The Jagmeet Singh-led NDP has been ranked third in the opinion polls and is likely to improve from its current strength of 24 MPs. Jagmeet Singh has had a surprising rise, sitting at a close third with 23 per cent of respondents saying he would be “best suited” to lead the country.
But, it is almost certain that Jagmeet will be in the king-maker position.

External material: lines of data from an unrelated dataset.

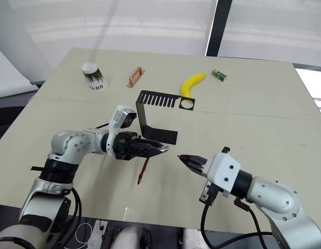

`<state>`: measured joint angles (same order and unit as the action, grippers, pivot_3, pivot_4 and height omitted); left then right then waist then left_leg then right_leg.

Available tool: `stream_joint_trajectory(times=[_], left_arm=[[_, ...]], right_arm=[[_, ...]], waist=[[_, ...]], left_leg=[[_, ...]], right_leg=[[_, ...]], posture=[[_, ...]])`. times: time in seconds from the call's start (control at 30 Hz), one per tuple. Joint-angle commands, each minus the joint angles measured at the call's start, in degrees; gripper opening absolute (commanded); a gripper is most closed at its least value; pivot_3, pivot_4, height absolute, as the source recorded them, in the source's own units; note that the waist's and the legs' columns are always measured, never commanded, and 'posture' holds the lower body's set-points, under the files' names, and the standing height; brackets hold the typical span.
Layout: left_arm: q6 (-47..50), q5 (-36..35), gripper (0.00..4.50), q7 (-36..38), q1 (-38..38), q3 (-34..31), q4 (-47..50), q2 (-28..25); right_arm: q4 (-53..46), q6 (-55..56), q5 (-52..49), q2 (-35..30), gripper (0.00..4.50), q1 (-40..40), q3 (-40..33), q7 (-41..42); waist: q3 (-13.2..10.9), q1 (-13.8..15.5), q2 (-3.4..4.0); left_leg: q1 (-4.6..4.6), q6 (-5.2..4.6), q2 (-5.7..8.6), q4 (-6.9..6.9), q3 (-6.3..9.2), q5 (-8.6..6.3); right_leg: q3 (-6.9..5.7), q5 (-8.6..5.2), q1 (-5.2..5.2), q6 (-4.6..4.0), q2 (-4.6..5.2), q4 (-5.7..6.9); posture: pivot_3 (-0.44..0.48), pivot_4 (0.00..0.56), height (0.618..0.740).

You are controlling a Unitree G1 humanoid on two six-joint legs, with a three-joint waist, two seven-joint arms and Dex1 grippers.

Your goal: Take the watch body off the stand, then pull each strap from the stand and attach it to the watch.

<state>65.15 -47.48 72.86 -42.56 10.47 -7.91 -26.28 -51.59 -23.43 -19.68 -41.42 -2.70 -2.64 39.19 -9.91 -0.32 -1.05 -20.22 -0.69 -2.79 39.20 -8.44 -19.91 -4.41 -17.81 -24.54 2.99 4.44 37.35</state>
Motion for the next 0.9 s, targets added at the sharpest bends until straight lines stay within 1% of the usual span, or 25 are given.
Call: stream_joint_trajectory(times=[0.03, 0.3, 0.6, 0.77, 0.9], left_arm=[[0.5, 0.4, 1.62, 1.5, -1.8, 0.5, -1.7, 0.5], [-0.4, 2.1, 1.62, 1.2, -2.3, 1.3, -3.5, 1.3], [-0.5, 3.0, 1.62, -1.5, -1.8, -0.4, -4.4, 3.0], [-1.2, 4.5, 1.62, -1.2, -1.1, 0.4, -5.7, 2.0], [-1.1, 4.9, 1.62, -1.2, -0.9, 0.2, -6.0, 2.2]], right_arm=[[-3.5, -1.0, 0.9, -0.4, 0.0, 1.4, 0.3, -1.7], [-4.4, -1.2, 1.9, -1.2, 0.0, 1.4, 0.5, -1.4], [-4.0, 0.5, 2.3, -2.2, 0.0, 0.0, -0.6, 0.0], [-3.4, 2.2, 2.2, -2.5, 0.0, -1.9, -2.1, 0.7], [-3.0, 3.5, 2.6, -3.1, 0.0, -3.6, -3.0, 1.2]], waist=[[0.0, 0.1, -0.01], [0.0, 0.2, -0.04], [0.0, 0.2, -0.05], [0.0, 0.1, -0.05], [0.0, 0.2, -0.06]], left_leg=[[-0.01, 0.0, 0.0, 0.0, 0.01, 0.0], [-0.05, -0.01, 0.01, 0.0, 0.02, 0.0], [-0.05, -0.01, 0.01, 0.0, 0.03, 0.0], [-0.03, -0.01, 0.0, 0.0, 0.02, 0.0], [-0.04, -0.01, 0.01, 0.0, 0.02, 0.0]], right_leg=[[0.0, 0.0, -0.01, -0.01, 0.0, 0.0], [-0.01, 0.0, -0.02, -0.01, 0.01, -0.02], [-0.01, 0.0, -0.02, 0.0, 0.02, -0.02], [-0.01, 0.0, -0.01, 0.0, 0.01, -0.01], [-0.01, 0.0, -0.02, 0.0, 0.02, -0.02]], posture=[[0.0, 0.15, 0.725], [0.0, 0.15, 0.725], [0.0, 0.15, 0.725], [0.0, 0.15, 0.725], [0.0, 0.15, 0.725]])
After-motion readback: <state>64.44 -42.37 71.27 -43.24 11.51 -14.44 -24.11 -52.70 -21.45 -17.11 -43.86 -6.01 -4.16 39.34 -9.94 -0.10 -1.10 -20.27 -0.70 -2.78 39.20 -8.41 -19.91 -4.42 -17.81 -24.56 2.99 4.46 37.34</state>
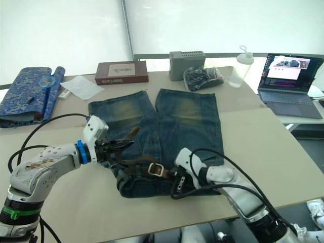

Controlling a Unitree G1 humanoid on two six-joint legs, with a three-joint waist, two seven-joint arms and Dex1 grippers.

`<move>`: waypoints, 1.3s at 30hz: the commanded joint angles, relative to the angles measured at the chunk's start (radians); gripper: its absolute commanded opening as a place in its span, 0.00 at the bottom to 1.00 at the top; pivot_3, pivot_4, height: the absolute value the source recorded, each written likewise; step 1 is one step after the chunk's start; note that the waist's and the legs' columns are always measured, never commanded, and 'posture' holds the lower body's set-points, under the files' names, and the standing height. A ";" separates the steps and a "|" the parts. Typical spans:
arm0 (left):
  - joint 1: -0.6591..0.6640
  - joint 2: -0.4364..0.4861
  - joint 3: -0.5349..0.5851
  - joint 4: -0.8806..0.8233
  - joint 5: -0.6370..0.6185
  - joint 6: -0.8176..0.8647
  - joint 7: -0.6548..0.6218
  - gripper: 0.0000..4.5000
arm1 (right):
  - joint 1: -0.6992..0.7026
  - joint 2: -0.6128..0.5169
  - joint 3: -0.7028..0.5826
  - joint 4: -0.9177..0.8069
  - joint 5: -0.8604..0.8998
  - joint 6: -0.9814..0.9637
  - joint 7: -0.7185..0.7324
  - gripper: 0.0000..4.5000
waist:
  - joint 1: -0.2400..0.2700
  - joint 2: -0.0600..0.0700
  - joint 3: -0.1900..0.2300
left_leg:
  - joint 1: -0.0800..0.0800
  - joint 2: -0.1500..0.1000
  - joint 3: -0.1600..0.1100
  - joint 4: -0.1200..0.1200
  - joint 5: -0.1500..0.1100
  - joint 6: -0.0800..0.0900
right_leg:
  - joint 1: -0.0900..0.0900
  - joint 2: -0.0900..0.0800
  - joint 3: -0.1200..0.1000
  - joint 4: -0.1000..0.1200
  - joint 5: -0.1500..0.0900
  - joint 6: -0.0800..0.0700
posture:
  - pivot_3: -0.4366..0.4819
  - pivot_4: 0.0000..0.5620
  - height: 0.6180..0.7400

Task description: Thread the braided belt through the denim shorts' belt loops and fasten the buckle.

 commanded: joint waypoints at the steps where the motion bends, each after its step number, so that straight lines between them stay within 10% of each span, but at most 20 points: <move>1: -0.010 -0.002 0.005 -0.038 0.006 -0.032 -0.014 0.00 | 0.044 -0.028 -0.064 0.038 0.018 0.015 0.030 0.01 | 0.003 0.000 0.000 | 0.000 0.000 0.000 0.000 0.000 0.000 | 0.000 0.000 0.000 0.000 0.000 0.000 | 0.48 0.27 1.00; 9: -0.057 -0.045 0.012 -0.052 -0.016 -0.007 0.009 0.00 | 0.037 0.059 -0.172 -0.061 0.187 0.025 0.069 0.01 | -0.009 0.000 0.000 | -0.002 0.001 0.000 0.000 0.000 0.000 | -0.002 -0.002 0.001 0.000 -0.001 0.001 | 0.48 0.27 1.00; 17: -0.045 0.043 0.043 0.101 0.084 -0.133 -0.081 0.00 | -0.020 0.069 -0.091 -0.044 0.074 0.022 0.031 0.57 | -0.014 0.000 0.001 | -0.002 0.001 0.000 -0.001 0.000 0.000 | -0.003 -0.001 0.001 0.001 -0.001 0.001 | 0.48 0.27 1.00; 39: -0.052 0.092 -0.070 0.047 0.181 -0.219 -0.206 0.00 | -0.080 0.158 0.014 0.086 -0.163 -0.291 0.044 0.57 | -0.021 0.000 0.001 | -0.002 0.001 0.000 -0.002 0.000 -0.001 | -0.005 -0.001 0.000 0.001 -0.001 0.000 | 0.48 0.27 1.00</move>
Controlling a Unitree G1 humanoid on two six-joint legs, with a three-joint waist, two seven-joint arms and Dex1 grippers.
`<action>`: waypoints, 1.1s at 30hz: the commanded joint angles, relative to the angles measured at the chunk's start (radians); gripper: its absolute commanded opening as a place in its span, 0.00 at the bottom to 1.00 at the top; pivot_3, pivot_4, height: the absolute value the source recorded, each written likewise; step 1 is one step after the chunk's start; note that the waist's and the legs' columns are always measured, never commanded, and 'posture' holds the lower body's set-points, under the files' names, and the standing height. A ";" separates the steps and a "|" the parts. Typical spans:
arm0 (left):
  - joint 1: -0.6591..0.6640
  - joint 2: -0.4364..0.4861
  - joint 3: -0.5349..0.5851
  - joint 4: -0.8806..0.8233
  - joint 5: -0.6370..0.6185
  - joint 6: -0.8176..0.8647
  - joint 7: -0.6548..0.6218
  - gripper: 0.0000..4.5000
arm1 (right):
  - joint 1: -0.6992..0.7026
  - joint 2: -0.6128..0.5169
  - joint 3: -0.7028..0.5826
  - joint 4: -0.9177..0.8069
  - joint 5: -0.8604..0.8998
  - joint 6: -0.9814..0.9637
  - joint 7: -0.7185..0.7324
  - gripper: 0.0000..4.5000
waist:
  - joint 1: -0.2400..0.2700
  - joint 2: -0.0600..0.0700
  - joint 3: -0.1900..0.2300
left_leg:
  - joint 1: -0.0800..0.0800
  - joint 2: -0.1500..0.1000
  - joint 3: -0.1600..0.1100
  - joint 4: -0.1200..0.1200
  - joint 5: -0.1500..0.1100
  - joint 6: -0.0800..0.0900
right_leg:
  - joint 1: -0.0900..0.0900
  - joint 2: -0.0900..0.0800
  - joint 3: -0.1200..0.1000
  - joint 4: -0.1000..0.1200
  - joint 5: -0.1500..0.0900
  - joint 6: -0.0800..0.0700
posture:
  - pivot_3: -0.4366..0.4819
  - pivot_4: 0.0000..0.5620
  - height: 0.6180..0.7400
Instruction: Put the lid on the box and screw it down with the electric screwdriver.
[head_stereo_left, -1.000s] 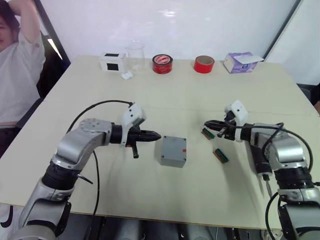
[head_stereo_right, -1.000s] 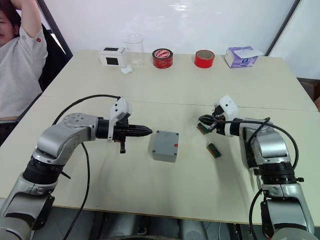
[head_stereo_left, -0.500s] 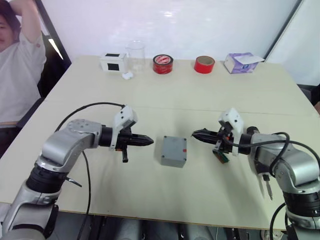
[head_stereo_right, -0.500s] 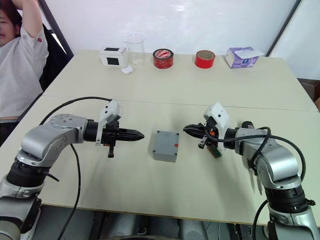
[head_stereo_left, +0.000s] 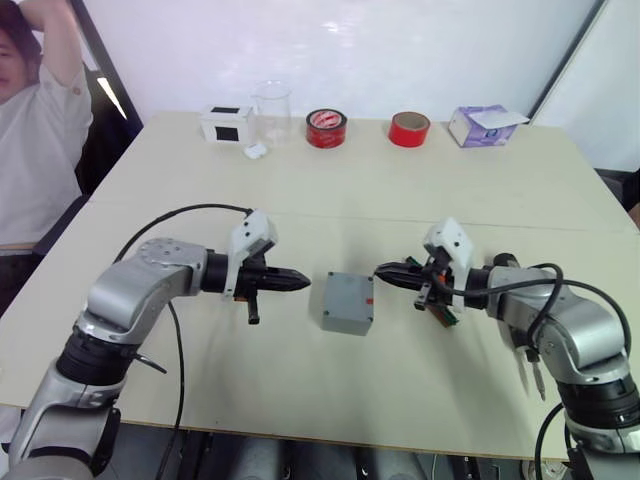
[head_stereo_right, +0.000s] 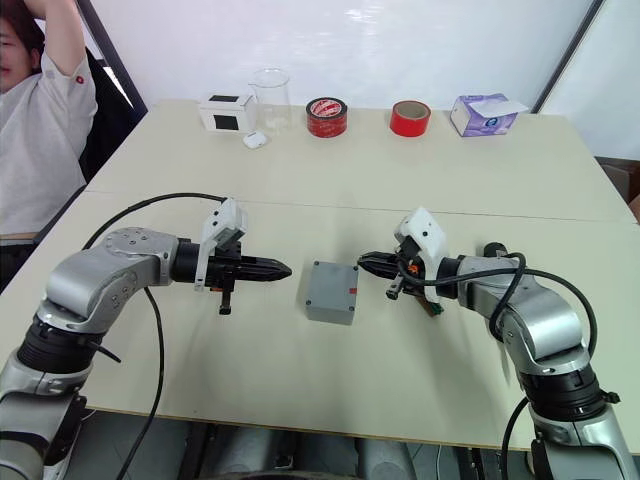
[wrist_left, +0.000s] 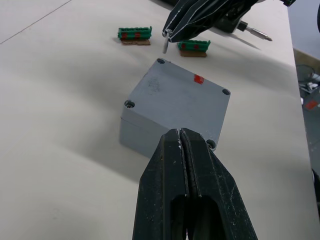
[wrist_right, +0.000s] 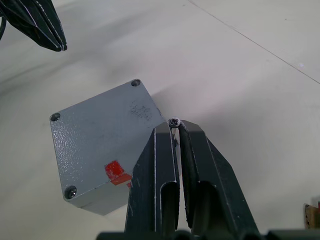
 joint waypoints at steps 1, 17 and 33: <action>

He is also seeking re-election from Burnaby South in the Vancouver area.
In the previous elections of 2019, 20 Indo-Canadians, including 19 Punjabis, were elected as MPs and four of them became Cabinet ministers.
In this year’s elections, 49 Indian-origin candidates out of which 47 are Punjabi origin, are in the fray for the September 20 polls to elect a new parliament.
Of the 49 Indo-Canadian candidates this time, 16 are from the Eri O’Toole-led Conservative Party, 15 from Trudeau’s Liberal Party, 12 from Jagmeet Singh’s New Democratic Party (NDP) and six from the far-right People’s Party of Canada.
The Indian-Canadian candidates include three cabinet ministers Harjit Sajjan, Bardish Chagar and Anita Anand.
As before, there is Punjabi versus Punjabi in several constituencies around Toronto and Vancouver.
Outgoing MPs Maninder Sidhu, Ruby Sahota, Sonia Sidhu and Kamal Khera are pitted against Indian-Canadian Nav Bajaj, Medha Joshi, Ramandeep Brar and Gurpreet Gill in four of the five constituencies in the Punjabi-dominated Brampton city in Ontario.
In Alberta, the Calgary Skyview constituency is also seeing a multi-cornered battle between Jag Sahota (Conservative), Gurinder Gill (NDP) and George Chahal (Liberal).
The Punjabi-dominated city of Surrey near Vancouver is also witnessing multi-cornered fighting between Indo-Canadians in the Surrey Center and Surrey-Newton constituencies.
Incumbent Defense Minister Harjit Singh Sajjan (Liberal) faces fellow Punjabi Sukhbir Gill (Conservative) in Vancouver-South.
Interestingly, six Indo-Canadians are also contesting for the extreme right-wing People’s Party of Canada, which has become the fourth largest party in terms of national support.
The Sikh community comprises just 1 per cent of the country’s population, but they have come to wield more power than most of their immigrant counterparts. The credit goes to a robust culture of grassroots politics, organisational skills and fundraising capabilities, and a particular feature of Canada’s electoral system that requires each candidate to bring in a certain number of signatures and party members in order to get nominated.